Required work:
Transcribe, word for word and without additions, each line below from the one containing "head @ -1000" through the one containing "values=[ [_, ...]", both ends included.

[[ Data provided open ]]

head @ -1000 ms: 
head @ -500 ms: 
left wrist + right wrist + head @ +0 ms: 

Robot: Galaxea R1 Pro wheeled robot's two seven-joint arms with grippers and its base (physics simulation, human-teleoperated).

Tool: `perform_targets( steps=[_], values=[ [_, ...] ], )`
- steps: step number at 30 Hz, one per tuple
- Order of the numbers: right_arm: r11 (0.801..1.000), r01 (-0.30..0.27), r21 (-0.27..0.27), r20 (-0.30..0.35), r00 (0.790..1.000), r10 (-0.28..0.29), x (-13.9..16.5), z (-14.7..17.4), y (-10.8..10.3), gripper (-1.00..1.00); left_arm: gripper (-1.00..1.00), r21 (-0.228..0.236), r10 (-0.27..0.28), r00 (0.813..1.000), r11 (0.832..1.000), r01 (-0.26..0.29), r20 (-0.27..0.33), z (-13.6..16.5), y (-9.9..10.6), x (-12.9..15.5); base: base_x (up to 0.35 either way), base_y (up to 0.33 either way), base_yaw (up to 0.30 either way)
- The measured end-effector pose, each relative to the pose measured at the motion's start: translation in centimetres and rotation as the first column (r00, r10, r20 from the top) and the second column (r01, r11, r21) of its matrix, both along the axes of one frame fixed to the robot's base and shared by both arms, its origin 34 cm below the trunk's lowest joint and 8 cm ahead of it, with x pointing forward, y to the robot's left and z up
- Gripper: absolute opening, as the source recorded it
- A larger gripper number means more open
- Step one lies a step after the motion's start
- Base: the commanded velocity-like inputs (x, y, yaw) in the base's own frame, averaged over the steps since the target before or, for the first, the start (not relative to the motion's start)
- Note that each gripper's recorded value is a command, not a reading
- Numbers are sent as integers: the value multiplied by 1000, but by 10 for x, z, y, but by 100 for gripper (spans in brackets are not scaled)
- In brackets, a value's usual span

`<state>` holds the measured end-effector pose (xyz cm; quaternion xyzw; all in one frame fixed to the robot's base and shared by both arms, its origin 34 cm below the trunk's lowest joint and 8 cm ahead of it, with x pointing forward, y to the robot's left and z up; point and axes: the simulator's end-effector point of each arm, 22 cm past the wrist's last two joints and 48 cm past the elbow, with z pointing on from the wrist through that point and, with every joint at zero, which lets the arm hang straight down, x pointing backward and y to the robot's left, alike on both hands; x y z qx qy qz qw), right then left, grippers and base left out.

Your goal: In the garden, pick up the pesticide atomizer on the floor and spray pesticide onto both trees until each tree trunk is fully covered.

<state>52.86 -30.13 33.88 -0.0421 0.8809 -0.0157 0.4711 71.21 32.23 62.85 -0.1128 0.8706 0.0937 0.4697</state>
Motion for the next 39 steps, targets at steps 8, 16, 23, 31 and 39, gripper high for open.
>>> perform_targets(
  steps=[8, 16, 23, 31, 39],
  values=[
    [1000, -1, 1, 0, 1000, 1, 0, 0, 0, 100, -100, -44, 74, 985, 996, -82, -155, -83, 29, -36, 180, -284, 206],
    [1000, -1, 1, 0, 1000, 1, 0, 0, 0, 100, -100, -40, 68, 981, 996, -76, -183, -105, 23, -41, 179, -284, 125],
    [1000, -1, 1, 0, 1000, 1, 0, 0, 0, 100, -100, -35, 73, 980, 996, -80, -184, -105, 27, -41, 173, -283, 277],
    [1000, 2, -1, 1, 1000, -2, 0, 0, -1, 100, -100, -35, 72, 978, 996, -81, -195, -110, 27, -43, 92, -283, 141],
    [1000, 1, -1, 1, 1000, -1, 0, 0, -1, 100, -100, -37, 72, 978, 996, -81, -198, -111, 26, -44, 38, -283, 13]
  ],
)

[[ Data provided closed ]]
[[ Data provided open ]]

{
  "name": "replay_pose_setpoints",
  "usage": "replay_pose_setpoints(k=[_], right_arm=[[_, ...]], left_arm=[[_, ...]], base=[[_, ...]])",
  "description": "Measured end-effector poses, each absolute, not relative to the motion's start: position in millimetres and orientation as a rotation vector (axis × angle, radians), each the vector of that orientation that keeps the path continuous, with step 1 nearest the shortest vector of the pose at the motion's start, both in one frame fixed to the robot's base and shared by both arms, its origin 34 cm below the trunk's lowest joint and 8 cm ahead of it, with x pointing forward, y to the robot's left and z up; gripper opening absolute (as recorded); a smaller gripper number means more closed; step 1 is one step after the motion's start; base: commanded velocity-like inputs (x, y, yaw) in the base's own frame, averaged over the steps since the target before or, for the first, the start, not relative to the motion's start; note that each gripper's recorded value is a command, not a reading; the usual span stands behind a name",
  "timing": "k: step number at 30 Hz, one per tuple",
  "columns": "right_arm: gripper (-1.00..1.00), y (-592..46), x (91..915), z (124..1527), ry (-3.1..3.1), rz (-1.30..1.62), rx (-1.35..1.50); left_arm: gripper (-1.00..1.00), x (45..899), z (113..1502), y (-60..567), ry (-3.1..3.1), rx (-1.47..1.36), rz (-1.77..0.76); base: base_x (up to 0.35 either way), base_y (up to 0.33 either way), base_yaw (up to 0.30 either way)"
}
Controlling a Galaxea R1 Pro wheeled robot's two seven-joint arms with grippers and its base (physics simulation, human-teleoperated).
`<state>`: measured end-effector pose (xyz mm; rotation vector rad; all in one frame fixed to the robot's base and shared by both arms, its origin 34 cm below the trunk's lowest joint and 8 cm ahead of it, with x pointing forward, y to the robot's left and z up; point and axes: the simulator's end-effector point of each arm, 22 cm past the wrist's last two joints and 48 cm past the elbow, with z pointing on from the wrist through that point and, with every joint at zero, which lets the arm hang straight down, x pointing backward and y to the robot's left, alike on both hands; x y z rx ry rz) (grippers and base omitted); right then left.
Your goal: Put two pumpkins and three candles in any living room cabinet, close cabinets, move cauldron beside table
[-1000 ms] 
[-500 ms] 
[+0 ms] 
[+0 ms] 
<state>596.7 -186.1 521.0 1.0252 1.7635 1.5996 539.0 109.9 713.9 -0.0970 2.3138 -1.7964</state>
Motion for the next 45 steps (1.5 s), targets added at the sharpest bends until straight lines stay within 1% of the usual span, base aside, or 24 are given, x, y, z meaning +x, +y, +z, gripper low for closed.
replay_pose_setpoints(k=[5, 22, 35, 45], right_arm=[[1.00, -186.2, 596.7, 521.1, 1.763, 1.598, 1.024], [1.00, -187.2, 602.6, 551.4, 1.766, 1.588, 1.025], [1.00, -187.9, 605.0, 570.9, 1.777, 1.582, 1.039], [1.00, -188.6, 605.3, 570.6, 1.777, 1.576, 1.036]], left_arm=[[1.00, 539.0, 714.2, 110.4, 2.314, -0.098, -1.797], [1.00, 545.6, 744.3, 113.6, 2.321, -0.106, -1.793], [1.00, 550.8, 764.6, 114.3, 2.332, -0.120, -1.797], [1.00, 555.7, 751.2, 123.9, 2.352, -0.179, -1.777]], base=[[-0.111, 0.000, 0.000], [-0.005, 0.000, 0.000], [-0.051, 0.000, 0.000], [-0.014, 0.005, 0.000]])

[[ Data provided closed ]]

Response area:
head @ -1000 ms: 
head @ -500 ms: 
left wrist + right wrist + head @ +0 ms: 

Robot: Galaxea R1 Pro wheeled robot's two seven-joint arms with grippers and its base (physics simulation, human-teleoperated).

Tool: `perform_targets( steps=[_], values=[ [_, ...] ], )`

The answer requires no further additions.